Let $u,v,p,q \in M$ and $k\in \mathbb {N}$ with $uqv =_M p^k$ and $\left| p \right| _\zeta = \left| q \right| _\zeta $ for all $\zeta \in \mathcal {L}$. Then p and q are conjugate in M.

Proof

First, we are going to show that the transposition qvu of uqv is equal to $q^k$ in M. Consider the projections $\pi _i$ onto $A_i$ from above. By the assumption $\left| p \right| _\zeta = \left| q \right| _\zeta $ for all $\zeta \in \mathcal {L}$, it follows that $\left| \pi _i(p)\right| = \left| \pi _i(q)\right| $. As $\pi _i(p^k)$ has a period $\left| \pi _i(p)\right| $, so has its cyclic permutation $\pi _i(qvu)$. As its first $\left| \pi _i(p)\right| $ letters are exactly $\pi _i(q)$, it follows that $\pi _i(qvu) = \pi _i(q^k)$. Since this holds for all i, it follows by Lemma 2 that $qvu =_M q^k$.

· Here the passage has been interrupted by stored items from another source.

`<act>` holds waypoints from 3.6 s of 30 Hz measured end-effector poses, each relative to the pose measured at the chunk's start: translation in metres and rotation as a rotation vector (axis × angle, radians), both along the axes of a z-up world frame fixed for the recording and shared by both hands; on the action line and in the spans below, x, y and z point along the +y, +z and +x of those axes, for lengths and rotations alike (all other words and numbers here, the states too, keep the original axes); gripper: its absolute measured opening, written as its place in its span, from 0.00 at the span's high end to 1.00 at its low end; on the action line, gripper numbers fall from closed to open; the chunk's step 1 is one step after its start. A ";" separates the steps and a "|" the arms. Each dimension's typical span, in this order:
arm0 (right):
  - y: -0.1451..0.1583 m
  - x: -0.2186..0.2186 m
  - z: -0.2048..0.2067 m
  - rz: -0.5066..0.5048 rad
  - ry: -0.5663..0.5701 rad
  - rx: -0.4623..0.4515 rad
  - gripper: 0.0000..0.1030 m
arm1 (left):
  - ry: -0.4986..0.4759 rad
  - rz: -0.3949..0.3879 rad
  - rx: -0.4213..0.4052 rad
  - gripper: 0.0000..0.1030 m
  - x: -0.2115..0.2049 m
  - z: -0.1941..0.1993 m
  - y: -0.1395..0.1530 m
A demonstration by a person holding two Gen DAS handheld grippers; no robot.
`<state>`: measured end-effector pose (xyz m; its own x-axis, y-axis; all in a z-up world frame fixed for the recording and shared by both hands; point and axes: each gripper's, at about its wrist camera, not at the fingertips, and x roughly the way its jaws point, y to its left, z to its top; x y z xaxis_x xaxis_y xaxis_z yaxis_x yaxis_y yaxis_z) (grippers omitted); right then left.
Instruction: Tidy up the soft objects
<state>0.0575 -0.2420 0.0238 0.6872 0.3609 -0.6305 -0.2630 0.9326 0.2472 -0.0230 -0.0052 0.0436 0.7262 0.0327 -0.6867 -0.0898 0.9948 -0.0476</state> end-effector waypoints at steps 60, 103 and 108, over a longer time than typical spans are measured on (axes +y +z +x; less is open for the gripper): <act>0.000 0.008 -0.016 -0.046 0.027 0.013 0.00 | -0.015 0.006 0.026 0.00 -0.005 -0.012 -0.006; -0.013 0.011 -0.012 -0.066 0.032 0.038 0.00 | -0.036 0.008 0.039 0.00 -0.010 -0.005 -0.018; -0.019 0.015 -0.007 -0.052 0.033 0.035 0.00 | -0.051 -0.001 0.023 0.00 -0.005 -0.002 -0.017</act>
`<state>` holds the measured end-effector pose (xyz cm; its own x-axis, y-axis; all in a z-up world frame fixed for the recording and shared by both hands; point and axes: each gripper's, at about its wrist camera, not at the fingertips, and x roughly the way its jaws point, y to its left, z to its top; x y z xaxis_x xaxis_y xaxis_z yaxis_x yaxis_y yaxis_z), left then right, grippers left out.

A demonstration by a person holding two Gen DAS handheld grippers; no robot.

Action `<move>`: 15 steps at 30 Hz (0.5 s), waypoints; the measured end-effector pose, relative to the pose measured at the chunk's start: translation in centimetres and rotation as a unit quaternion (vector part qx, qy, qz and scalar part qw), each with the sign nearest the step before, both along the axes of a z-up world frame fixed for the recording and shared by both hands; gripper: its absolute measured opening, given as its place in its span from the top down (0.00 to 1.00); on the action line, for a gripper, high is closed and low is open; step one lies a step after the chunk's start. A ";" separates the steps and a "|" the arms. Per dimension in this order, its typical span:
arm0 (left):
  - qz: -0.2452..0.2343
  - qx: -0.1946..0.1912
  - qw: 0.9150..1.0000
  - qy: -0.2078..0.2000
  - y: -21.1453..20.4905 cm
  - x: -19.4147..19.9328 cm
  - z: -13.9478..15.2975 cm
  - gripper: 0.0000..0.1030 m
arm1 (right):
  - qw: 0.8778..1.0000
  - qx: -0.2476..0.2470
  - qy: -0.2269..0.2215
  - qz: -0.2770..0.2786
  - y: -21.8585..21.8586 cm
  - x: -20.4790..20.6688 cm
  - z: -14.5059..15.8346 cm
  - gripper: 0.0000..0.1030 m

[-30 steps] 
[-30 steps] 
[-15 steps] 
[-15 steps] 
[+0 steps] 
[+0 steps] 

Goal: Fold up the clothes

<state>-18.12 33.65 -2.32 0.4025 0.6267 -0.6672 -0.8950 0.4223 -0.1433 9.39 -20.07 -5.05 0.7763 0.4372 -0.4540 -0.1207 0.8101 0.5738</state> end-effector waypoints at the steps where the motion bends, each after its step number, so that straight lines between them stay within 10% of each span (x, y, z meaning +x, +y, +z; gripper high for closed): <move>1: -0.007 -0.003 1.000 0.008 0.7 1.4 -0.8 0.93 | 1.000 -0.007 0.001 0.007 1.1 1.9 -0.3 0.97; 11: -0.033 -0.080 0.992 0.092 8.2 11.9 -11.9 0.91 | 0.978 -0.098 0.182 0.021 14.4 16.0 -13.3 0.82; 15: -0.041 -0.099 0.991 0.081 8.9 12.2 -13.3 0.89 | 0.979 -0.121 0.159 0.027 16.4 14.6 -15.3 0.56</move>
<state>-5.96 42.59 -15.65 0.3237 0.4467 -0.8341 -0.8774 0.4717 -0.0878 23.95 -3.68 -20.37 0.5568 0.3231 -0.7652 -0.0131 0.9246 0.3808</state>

Now, observe that $q^k =_M qvu$ and $p^k =_M uqv$ are conjugate in M. Hence, it remains to apply Lemma 5 to conclude that p and q are conjugate: we write $p=\tilde{p}^i$ and $q=\tilde{q}^j$ for primitive traces $\tilde{p}, \tilde{q}$. Then Lemma 5 tells us that $i=j$ and $\tilde{p}$ and $\tilde{q}$ are conjugate. Hence, also p and q are conjugate. $\square $

2.6 Groups

If G is a group, then $u, v \in G$ are conjugate if and only if there is a $g \in G$ such that $u =_G g^{-1}vg$ (note that this agrees with the above definition for monoids).

2.6.1 Free Groups

Let X be a set and $\overline{X} = \{\overline{a }~\vert ~a \in X\}$ be a disjoint copy of X. We extend the mapping $a \mapsto \overline{a}$ to an involution without fixed points on $\Sigma = X \cup \overline{X}$ by $\overline{\overline{a}} = a$ and finally to an involution on $\Sigma ^*$ by $\overline{a_1 a_2 \cdots a_n} = \overline{a_n} \cdots \overline{a_2} \;\overline{a_1}$. The only fixed point of the latter involution is the empty word 1. The string rewriting system

$$\begin{aligned} S_{\textrm{free}}= \{a \overline{a} \rightarrow 1~|~ a \in \Sigma \} \end{aligned}$$

is strongly confluent and terminating meaning that for every word $w \in \Sigma ^*$ there exists a unique word $\hat{w} \in {{\,\textrm{IRR}\,}}(S_{\textrm{free}})$ with $w \overset{*}{\underset{S_{\textrm{free}}}{\Longrightarrow }} \hat{w}$. Words from ${{\,\textrm{IRR}\,}}(S_{\textrm{free}})$ are called freely reduced. The system $S_{\textrm{free}}$ defines the free group $F(X) = \Sigma ^*/ S_{\textrm{free}}$ with basis X. Let $\eta :\Sigma ^* \rightarrow F(X)$ denote the canonical monoid homomorphism. Then we have $\eta (w)^{-1} = \eta (\overline{w})$ for all words $w \in \Sigma ^*$. If $|X|=2$, then we write $F_2$ for F(X). It is known that for every countable set X, $F_2$ contains an isomorphic copy of F(X).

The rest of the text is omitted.